Understanding the behavior of paleo-ice sheets in response to past climate change and land surface processes can provide insights into the interplay between the atmosphere, ocean surface, and the cryosphere, which helps update current climate models and understand landscape evolution. The timing of the advancement and retreat of ice lobes along Quaternary ice sheet margins and their link to ocean surface temperature fluctuation are of particular interest. The Saginaw lobe along the southern margin of the Laurentide Ice Sheet (LIS) was bound by the Lake Michigan and Huron-Erie lobes. It flowed out of Saginaw Bay, across Lower Michigan, and into northern Indiana. All three of these lobes retreated across the region asynchronously, with the Saginaw lobe retreating first. The asynchronous behavior of the lobes allowed the Lake Michigan and Huron-Erie lobes to overprint and alter landscapes once occupied by Saginaw lobe ice.Lacustrine sediments within the Sturgis Moraine, deposited during the Saginaw lobe retreat in extreme southwestern Michigan, yielded optically stimulated luminescence (OSL) ages of 30.1 ± 1.8, 28.7 ± 1.5 and 25.2 ± 1.9 ka. An additional radiocarbon date (22.22 ± 0.8 cal ka) was measured from bryophytes sampled near the base of an ice-walled lake plain atop the moraine. These dates indicate that deglaciation of the Saginaw lobe could have been underway in southwestern Michigan between ∼ 30 and 22 ka, while ice margins of the Huron-Erie and Lake Michigan lobes were further south in Indiana and Illinois. The new dates indicate that southwestern Michigan may have witnessed ice-free conditions four thousand years earlier than previously thought.
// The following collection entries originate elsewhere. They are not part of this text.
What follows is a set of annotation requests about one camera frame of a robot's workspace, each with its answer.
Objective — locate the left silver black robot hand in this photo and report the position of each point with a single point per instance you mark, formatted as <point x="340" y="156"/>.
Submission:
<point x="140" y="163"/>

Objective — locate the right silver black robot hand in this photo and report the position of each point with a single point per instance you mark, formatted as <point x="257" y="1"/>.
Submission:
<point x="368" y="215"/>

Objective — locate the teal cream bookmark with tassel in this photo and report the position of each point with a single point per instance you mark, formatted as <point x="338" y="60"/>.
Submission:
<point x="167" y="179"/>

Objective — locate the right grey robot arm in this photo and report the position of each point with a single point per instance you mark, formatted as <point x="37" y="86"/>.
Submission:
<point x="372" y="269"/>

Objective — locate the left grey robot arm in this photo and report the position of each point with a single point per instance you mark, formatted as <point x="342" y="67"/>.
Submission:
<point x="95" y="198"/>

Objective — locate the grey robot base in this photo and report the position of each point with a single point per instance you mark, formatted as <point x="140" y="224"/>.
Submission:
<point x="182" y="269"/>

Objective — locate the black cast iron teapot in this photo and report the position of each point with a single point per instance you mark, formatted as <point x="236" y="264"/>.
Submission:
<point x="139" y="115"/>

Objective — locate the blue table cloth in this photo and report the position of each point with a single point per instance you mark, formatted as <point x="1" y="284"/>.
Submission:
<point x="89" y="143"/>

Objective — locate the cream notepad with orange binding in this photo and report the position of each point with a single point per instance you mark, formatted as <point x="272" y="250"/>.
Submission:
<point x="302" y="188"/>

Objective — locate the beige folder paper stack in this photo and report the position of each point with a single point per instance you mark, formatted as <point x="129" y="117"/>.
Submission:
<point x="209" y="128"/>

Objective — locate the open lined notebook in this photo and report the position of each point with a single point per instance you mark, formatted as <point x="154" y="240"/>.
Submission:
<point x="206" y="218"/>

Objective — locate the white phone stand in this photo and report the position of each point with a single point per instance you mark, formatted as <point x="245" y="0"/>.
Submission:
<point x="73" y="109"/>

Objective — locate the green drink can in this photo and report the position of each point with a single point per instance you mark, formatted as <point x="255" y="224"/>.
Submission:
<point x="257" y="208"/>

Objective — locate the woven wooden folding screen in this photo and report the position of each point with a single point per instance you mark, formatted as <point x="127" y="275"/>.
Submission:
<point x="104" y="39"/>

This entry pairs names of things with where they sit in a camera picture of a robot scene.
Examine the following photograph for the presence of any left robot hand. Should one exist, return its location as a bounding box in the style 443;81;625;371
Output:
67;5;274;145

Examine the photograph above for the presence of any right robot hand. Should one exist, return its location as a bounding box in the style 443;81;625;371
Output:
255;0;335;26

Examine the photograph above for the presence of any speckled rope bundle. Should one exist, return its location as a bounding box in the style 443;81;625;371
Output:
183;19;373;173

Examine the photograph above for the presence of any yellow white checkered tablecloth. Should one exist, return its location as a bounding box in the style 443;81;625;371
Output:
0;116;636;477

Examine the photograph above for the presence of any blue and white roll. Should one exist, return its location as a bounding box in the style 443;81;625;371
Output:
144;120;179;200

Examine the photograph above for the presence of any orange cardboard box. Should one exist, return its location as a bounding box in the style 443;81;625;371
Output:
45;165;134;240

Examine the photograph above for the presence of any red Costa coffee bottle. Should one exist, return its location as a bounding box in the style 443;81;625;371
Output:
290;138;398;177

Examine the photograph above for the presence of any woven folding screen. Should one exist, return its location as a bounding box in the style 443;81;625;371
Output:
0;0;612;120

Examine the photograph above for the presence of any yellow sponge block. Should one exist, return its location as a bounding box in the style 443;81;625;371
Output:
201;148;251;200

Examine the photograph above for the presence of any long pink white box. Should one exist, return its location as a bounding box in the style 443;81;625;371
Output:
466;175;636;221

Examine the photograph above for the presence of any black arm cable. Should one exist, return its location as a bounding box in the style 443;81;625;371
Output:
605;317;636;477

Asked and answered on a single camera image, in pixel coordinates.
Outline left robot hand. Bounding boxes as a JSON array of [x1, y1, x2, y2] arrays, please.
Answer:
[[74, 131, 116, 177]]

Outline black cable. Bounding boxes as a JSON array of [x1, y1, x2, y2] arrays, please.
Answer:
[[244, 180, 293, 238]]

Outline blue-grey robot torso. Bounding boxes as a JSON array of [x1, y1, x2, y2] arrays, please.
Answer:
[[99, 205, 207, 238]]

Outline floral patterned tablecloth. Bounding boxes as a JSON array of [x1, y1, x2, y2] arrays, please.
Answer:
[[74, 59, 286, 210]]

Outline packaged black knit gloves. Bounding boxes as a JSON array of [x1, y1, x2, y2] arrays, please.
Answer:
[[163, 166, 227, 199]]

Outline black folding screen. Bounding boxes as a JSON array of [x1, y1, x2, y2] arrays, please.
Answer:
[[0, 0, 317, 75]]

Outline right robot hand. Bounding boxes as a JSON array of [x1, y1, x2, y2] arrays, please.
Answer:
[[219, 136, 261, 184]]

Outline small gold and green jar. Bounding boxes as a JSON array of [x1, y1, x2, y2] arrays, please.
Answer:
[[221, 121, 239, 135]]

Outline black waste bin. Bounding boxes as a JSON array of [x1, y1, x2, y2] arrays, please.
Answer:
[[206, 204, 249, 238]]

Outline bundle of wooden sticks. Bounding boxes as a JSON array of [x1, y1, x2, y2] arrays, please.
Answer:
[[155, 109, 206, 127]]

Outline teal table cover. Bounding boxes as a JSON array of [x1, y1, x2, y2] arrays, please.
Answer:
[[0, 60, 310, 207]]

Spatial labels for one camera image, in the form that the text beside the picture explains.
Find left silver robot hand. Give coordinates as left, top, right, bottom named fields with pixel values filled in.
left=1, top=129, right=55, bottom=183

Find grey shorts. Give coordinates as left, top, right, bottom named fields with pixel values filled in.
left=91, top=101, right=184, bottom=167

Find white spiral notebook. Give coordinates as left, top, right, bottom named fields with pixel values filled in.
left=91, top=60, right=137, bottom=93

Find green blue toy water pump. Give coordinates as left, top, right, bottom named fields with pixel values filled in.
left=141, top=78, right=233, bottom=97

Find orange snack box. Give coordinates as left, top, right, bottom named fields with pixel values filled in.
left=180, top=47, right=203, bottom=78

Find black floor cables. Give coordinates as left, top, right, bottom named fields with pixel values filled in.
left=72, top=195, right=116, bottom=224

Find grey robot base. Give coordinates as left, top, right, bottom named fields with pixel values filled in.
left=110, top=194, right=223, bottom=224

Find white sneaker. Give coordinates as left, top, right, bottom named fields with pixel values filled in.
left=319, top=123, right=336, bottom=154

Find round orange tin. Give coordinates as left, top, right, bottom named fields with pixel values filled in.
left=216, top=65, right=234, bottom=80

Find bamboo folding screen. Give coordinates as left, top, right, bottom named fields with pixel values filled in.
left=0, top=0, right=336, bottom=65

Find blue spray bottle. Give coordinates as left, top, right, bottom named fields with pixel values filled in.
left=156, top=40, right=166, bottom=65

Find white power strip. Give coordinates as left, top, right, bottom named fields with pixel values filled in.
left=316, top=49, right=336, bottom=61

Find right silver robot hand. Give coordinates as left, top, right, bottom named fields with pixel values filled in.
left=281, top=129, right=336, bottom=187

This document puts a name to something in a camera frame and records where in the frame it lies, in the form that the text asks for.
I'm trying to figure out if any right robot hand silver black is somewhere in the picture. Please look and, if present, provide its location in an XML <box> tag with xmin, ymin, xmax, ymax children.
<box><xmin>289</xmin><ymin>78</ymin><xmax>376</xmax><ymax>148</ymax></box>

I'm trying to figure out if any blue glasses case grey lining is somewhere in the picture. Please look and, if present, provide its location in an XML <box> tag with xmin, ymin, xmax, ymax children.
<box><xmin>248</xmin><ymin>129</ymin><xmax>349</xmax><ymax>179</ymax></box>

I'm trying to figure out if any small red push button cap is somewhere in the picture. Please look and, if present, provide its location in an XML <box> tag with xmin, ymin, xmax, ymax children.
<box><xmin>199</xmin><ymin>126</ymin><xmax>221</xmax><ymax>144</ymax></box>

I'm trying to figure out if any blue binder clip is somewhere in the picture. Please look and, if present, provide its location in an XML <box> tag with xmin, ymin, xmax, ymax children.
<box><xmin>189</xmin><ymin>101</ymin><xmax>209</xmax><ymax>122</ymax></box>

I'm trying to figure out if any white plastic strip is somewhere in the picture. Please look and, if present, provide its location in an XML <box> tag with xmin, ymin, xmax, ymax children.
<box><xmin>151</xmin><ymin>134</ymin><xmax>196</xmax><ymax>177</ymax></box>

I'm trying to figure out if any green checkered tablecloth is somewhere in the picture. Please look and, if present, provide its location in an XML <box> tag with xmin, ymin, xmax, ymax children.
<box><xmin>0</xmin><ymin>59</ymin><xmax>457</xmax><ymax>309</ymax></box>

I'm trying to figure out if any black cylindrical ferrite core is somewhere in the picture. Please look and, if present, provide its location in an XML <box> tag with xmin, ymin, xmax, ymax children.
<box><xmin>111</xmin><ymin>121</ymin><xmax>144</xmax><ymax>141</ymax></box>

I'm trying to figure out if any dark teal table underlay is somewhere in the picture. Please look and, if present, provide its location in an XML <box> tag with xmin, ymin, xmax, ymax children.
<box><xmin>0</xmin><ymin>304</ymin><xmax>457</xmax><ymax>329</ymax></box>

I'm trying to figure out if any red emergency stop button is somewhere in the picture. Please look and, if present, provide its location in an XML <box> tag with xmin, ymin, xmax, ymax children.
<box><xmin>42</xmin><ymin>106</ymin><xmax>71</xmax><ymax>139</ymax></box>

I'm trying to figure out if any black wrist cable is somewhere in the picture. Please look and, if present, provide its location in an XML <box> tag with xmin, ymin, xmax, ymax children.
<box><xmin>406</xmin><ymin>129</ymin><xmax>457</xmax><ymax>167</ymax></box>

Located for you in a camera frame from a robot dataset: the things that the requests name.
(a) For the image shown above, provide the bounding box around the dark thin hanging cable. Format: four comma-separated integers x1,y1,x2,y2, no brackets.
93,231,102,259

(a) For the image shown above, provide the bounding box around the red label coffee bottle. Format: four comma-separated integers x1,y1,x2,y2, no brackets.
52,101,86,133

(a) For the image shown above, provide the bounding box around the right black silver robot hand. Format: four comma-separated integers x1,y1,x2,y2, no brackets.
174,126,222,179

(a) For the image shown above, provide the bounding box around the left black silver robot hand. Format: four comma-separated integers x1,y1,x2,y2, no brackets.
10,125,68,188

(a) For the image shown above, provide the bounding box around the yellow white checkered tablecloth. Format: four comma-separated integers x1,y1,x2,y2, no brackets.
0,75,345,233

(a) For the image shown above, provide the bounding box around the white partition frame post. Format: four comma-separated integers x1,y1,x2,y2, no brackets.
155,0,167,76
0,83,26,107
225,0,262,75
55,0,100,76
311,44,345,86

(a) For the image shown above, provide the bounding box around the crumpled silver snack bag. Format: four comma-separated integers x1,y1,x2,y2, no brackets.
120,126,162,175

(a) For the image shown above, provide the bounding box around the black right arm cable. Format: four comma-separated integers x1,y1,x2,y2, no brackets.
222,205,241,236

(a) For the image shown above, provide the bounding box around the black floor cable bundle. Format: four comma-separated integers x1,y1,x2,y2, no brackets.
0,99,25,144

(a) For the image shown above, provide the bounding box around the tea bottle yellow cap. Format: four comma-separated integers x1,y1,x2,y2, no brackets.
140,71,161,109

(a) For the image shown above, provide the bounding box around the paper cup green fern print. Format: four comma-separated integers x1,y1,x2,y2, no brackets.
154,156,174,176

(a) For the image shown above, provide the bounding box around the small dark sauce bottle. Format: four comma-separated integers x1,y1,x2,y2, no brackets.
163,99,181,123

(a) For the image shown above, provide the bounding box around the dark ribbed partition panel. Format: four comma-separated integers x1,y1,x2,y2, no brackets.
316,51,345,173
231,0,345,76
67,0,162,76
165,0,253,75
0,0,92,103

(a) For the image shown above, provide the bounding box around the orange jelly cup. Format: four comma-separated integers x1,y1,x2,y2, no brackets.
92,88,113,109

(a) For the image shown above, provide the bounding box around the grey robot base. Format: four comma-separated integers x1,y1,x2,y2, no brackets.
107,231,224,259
Moreover, the paleo-hydrological analyses of southwestern Michigan using detailed surficial geology mapping, Lidar-based longitudinal and terrace profiles along meltwater channels, and OSL data indicate that meltwater originating from the Saginaw—Huron-Erie interlobate area drained westward across the Saginaw lobe terrain between ∼ 18.0 to 14.6 Ka ago. The findings call for revisiting the current understanding of the timing and behavior of the southern margins of the LIS and the Holocene landscape evolution in Michigan.